Nicotinic Ganglionic Blocker

Continuing Education Activity

Mecamylamine is a medication used in the management and treatment of hypertension. It is in the nicotinic ganglion blocker class of drugs. This activity outlines the indications, action, and contraindications for Mecamylamine as a valuable agent in the management of hypertension.

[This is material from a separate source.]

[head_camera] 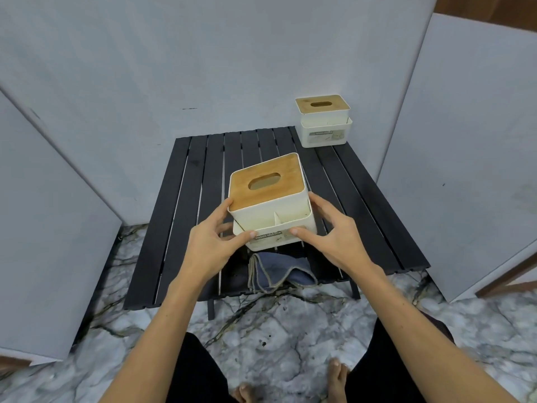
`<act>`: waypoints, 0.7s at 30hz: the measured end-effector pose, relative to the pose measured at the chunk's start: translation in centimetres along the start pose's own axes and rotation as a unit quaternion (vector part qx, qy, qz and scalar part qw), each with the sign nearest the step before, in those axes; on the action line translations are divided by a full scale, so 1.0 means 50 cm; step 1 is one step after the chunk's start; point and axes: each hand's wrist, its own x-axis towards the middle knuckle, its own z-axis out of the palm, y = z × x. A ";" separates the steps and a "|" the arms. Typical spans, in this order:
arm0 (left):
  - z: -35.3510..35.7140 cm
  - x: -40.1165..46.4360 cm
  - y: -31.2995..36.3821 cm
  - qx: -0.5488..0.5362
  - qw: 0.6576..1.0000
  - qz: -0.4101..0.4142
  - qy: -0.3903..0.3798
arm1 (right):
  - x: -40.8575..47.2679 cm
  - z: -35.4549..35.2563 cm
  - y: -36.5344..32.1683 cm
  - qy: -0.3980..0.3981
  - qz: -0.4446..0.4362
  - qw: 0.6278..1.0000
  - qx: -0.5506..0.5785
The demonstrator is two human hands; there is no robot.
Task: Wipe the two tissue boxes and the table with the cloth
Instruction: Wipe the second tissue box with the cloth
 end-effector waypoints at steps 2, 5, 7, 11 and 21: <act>-0.008 0.000 0.000 0.015 1.000 -0.001 0.007 | 0.000 0.010 0.003 -0.006 0.002 1.000 0.008; -0.011 0.005 -0.001 0.045 0.999 0.007 0.009 | 0.002 0.020 0.003 -0.010 0.005 1.000 0.025; -0.011 0.008 -0.002 0.052 0.999 0.008 0.013 | 0.004 0.027 0.009 -0.012 0.012 0.999 0.039; -0.012 0.010 -0.005 0.051 0.999 0.008 0.011 | 0.007 0.036 0.017 -0.012 0.022 0.998 0.051; -0.008 0.003 -0.003 0.041 0.998 0.038 0.004 | 0.010 0.021 0.011 -0.032 0.001 0.999 0.002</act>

This activity will highlight the mechanism of action, adverse event profile, and other key factors (e.g., off-label uses, dosing, pharmacodynamics, pharmacokinetics, monitoring, relevant interactions) pertinent for members of the healthcare team in the management of patients with hypertension and related conditions.

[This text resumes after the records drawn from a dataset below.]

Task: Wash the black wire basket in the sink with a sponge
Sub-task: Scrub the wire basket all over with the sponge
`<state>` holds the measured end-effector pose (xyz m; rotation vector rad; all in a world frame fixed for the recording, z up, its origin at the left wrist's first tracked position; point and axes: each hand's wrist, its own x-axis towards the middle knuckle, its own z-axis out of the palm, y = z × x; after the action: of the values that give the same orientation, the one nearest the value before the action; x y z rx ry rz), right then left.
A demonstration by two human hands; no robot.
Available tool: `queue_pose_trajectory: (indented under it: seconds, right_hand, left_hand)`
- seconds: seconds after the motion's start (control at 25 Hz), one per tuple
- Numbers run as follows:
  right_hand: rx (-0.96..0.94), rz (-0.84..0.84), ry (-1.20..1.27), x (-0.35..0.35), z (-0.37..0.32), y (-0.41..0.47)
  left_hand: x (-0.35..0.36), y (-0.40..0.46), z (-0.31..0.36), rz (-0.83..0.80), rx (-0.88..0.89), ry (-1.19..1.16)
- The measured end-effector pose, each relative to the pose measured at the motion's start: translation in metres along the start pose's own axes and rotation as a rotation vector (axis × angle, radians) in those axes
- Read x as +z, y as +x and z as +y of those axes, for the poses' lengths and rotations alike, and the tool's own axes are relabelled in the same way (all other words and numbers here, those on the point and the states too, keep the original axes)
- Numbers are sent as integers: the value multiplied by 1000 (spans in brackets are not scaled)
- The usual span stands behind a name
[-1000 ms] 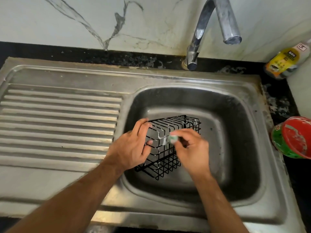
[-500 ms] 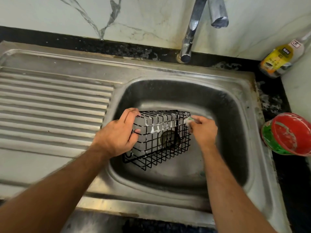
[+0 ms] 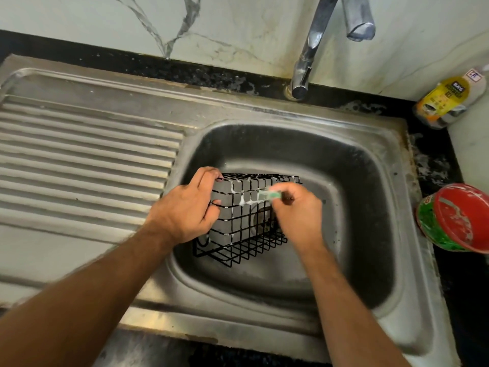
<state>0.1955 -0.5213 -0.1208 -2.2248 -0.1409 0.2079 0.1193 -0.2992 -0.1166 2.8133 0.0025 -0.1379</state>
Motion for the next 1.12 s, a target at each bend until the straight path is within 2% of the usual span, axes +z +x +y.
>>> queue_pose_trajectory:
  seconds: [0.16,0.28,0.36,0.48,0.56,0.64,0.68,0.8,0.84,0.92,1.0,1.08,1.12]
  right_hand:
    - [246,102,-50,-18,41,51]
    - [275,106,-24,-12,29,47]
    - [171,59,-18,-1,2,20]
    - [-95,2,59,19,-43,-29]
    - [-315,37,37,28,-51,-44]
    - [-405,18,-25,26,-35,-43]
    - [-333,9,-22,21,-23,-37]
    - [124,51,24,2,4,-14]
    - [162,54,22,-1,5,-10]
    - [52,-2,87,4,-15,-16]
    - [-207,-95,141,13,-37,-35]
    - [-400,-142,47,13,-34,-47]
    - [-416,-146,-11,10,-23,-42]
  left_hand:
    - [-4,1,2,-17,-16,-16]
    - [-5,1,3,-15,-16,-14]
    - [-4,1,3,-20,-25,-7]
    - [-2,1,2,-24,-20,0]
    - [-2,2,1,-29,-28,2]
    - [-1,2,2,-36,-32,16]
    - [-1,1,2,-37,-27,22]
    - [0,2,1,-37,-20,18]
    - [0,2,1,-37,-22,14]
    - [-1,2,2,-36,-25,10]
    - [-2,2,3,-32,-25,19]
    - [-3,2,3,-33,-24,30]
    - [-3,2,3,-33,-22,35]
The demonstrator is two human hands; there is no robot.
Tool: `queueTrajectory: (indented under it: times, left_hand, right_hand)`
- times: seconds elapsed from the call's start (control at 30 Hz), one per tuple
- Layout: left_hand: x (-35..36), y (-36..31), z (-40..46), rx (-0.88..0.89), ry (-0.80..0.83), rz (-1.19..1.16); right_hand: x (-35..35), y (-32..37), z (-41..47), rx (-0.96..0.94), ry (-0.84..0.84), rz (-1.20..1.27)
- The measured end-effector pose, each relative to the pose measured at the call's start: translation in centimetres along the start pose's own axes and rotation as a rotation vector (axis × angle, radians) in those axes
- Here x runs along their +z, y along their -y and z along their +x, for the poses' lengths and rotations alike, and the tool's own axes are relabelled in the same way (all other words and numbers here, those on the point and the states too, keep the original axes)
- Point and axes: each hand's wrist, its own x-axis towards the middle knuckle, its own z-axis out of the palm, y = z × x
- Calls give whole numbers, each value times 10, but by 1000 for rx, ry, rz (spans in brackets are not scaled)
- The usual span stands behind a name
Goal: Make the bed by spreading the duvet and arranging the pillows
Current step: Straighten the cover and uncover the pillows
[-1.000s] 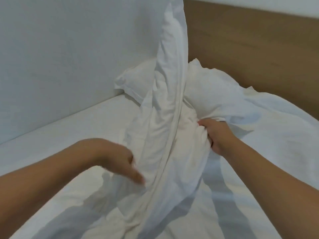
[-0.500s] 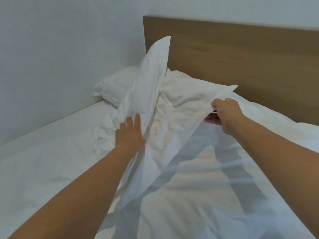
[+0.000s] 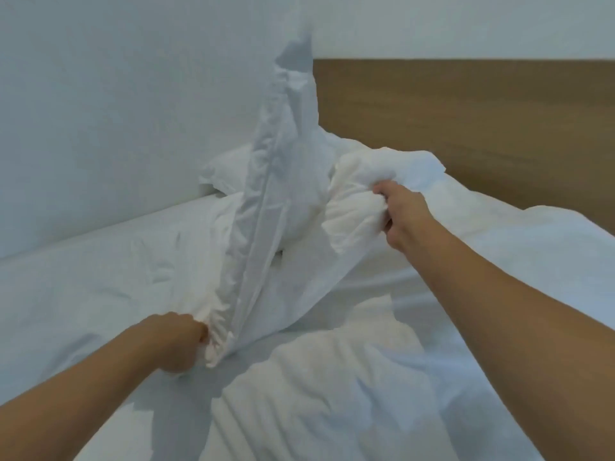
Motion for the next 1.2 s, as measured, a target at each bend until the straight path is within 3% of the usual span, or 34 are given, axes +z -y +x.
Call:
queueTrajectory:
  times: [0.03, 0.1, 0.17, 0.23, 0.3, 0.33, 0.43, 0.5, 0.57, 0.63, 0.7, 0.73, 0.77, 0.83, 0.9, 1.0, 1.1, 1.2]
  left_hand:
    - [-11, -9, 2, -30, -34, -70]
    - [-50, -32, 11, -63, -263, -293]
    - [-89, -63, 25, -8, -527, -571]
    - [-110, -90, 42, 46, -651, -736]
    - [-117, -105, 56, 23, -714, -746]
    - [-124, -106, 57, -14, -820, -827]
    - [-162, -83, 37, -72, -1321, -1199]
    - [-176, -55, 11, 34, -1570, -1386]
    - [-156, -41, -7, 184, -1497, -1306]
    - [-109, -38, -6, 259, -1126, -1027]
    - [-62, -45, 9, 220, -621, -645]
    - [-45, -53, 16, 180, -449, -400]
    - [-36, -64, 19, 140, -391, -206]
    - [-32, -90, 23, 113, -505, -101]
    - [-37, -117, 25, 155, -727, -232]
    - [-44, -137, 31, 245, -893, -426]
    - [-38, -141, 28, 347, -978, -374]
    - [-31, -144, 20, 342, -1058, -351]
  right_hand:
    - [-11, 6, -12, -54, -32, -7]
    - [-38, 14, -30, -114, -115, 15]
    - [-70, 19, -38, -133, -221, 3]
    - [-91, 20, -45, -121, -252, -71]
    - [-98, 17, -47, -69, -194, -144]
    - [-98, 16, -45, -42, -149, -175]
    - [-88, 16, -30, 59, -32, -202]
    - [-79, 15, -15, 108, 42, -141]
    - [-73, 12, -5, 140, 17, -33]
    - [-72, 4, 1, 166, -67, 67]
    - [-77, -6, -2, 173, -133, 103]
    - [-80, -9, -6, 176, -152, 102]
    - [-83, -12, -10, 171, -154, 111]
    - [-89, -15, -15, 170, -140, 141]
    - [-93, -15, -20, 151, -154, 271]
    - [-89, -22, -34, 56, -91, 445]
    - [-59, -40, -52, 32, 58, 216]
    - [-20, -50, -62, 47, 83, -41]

  • Identify the indications for nicotinic ganglion blockers.
  • Explain the most common adverse effects associated with nicotinic ganglion blockers.
  • Review the importance of monitoring for patients on nicotinic ganglion blockers.
  • Outline the importance of improving care coordination amongst the interprofessional team to enhance the delivery of care for patients receiving treatment with nicotinic ganglion blockers.


Nicotinic ganglion receptors found in the autonomic ganglia are involved in both sympathetic and parasympathetic transmission. These receptors classify as neuronal nicotinic (Nn) cholinergic receptors, and they are on postganglionic efferent neurons. The activation of the Nn receptor is mediated by the release of acetylcholine from preganglionic efferent neurons. Interruption of acetylcholine-receptor binding at the level of the autonomic ganglia results in complete interruption of both sympathetic and parasympathetic signaling.[1] Mecamylamine is one of the first nicotinic ganglion blockers widely used as a therapeutic agent, and it was originally introduced as an antihypertensive medication.[2] Increased sympathetic activity results in vascular vasoconstriction, and subsequently elevated blood pressure, as a result of Alpha-1 receptor stimulation. Mecamylamine's ability to blockade sympathetic activity at the level of the autonomic ganglia explains its long-time usage as an antihypertensive agent.[1][3]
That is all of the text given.